▶ [ACTION ITEM] Each line of the data below that contains "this" must be copied.

(Data records)

- - -

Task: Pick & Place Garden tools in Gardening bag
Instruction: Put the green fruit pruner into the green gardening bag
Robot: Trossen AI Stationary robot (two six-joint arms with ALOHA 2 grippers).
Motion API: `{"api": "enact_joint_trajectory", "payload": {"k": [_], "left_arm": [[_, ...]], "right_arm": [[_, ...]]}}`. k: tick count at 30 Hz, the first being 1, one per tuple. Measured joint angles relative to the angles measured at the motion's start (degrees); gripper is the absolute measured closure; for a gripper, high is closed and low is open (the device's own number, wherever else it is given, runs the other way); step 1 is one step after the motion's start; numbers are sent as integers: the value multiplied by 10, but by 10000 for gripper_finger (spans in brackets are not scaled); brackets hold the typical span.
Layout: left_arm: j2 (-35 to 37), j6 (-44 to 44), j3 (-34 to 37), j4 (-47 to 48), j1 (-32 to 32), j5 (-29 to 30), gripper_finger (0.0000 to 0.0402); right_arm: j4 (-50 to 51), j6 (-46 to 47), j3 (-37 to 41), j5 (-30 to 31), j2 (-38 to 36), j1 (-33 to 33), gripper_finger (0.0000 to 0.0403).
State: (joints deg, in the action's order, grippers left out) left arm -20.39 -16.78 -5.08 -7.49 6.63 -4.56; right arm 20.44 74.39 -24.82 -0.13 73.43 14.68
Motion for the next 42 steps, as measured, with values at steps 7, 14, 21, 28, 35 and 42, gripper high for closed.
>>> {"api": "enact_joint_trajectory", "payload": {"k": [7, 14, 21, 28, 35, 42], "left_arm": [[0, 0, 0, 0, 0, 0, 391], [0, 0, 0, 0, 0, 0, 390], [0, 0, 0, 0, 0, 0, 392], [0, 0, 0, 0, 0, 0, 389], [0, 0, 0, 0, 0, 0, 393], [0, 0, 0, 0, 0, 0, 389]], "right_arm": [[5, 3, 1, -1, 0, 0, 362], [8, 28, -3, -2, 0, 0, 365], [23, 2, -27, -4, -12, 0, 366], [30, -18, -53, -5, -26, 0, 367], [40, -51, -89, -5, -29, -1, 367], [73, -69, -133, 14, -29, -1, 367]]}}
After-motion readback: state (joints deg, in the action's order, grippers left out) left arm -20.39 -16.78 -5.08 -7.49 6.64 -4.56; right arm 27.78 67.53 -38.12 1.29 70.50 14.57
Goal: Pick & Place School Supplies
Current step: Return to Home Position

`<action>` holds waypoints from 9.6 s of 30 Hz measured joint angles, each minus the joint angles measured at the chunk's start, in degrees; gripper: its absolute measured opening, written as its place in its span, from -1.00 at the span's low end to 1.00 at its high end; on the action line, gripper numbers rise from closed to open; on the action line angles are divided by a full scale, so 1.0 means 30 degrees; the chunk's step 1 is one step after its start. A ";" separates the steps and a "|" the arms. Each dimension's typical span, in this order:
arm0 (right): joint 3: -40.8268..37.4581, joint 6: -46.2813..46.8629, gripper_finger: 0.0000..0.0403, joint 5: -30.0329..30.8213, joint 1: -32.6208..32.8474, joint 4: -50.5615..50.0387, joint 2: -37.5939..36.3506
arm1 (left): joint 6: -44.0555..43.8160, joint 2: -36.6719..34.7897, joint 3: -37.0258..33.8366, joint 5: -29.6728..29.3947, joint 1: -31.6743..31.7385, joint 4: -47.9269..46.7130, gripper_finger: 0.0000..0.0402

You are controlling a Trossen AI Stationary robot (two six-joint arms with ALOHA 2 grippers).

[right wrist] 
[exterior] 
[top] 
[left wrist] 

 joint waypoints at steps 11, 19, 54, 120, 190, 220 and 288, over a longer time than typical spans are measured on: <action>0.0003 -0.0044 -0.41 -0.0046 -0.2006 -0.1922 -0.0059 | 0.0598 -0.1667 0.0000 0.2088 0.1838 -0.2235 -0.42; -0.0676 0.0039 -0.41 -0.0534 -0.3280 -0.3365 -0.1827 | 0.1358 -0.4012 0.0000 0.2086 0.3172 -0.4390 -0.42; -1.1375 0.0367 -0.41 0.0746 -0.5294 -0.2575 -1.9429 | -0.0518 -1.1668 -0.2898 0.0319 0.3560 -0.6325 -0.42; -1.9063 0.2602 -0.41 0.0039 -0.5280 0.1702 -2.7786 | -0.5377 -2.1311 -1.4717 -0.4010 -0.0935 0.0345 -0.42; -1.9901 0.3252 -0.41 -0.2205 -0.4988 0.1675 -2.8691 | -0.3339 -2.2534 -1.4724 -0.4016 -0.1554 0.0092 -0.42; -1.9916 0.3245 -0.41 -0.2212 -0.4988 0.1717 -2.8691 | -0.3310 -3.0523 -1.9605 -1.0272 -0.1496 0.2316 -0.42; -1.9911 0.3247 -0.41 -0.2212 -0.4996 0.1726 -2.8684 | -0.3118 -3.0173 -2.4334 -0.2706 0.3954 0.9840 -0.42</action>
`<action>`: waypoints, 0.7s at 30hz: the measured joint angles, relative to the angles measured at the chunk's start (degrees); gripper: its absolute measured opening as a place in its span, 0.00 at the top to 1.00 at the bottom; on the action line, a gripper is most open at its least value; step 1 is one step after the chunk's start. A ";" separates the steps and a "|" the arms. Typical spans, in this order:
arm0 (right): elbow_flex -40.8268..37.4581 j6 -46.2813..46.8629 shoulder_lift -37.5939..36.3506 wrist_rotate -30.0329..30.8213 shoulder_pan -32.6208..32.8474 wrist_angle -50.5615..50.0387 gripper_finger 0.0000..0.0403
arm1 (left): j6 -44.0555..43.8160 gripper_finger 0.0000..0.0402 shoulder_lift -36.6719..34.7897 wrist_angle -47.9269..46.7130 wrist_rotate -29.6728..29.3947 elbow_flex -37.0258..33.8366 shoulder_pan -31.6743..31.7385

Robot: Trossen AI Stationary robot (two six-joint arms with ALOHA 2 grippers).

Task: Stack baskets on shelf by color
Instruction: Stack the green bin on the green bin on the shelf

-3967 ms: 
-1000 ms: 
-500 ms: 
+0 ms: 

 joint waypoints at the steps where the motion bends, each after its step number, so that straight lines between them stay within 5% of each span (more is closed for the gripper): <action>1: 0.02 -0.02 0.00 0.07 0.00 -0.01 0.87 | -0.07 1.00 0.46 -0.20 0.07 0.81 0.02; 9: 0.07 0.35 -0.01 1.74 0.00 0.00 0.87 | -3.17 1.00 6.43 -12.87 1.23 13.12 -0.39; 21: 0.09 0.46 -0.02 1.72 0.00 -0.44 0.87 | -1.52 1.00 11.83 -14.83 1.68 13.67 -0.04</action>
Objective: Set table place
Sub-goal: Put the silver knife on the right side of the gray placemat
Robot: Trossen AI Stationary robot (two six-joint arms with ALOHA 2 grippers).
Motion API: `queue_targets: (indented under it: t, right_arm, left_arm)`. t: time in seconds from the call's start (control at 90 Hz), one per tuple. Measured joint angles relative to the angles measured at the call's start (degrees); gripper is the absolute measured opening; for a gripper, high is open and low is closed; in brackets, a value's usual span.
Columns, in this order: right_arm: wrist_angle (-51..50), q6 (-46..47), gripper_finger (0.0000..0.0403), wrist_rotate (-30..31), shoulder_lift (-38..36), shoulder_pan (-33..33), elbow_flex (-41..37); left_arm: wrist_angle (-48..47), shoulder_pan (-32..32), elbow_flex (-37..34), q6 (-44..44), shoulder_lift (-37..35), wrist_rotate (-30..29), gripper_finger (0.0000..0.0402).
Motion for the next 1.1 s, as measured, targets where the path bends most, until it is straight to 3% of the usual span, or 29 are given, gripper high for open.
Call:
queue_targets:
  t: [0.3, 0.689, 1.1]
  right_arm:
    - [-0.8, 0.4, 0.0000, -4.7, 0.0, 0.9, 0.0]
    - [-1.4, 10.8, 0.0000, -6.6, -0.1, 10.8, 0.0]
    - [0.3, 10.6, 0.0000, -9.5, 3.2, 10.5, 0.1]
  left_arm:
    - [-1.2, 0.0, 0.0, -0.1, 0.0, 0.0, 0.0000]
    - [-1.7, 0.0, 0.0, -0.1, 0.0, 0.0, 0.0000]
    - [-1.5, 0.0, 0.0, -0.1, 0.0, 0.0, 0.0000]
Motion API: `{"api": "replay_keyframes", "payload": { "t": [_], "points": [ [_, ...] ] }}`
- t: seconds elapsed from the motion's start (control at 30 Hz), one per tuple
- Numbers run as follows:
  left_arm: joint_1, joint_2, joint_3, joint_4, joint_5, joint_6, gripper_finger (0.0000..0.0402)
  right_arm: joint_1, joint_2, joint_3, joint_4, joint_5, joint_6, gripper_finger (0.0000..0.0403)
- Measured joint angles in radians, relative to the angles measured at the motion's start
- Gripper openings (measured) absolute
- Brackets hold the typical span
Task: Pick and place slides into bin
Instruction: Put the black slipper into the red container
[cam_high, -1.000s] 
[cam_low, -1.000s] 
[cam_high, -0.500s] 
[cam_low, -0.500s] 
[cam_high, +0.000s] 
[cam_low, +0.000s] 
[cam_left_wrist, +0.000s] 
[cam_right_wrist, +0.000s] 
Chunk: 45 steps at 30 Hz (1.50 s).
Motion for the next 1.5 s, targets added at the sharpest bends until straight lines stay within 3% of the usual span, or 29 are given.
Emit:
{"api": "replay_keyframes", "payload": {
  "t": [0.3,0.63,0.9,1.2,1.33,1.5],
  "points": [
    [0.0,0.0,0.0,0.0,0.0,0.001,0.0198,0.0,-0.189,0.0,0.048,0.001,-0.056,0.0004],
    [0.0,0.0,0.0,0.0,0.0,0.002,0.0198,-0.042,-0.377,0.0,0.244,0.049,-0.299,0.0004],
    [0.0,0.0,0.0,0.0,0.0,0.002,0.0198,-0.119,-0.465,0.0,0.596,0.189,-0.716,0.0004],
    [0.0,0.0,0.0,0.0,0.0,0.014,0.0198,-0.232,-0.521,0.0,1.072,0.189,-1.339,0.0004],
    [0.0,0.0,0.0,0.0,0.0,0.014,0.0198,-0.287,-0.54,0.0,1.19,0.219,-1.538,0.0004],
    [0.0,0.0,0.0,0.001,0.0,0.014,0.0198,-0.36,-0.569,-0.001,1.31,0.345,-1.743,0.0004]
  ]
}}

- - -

▶ [ANSWER TO THE PROBLEM]
`<action>` holds waypoints from 9.6 s of 30 Hz measured joint angles, each minus the joint angles measured at the chunk's start, in degrees; gripper: its absolute measured opening, written as its place in its span, from -1.00 at the span's low end to 1.00 at its high end; on the action line, gripper numbers rise from closed to open; on the action line angles are divided by a full scale, so 1.0 means 30 degrees; the chunk's step 1 is one step after its start. A ";" separates the steps and a "|" the arms. Each dimension's typical span, in this order:
`<action>`: waypoints, 0.7s at 30hz: the measured joint angles, relative to the angles measured at the chunk's start (degrees); gripper: its absolute measured opening as a place in its span, 0.00 at the top to 1.00 at the bottom; on the action line, a gripper is most open at its least value; step 1 is one step after the chunk's start. A ";" separates the steps and a "|" the arms. Typical spans, in this order:
Columns, in this order: right_arm: wrist_angle (-51..50), q6 (-46..47), gripper_finger (0.0000..0.0403), wrist_rotate (-30..31), shoulder_lift (-38..36), shoulder_pan (-33..33), elbow_flex (-41..37); left_arm: wrist_angle (-48..47), shoulder_pan (-32..32), elbow_flex (-37..34), q6 (-44..44), shoulder_lift (-37..35), wrist_rotate (-30..29), gripper_finger (0.0000..0.0402).

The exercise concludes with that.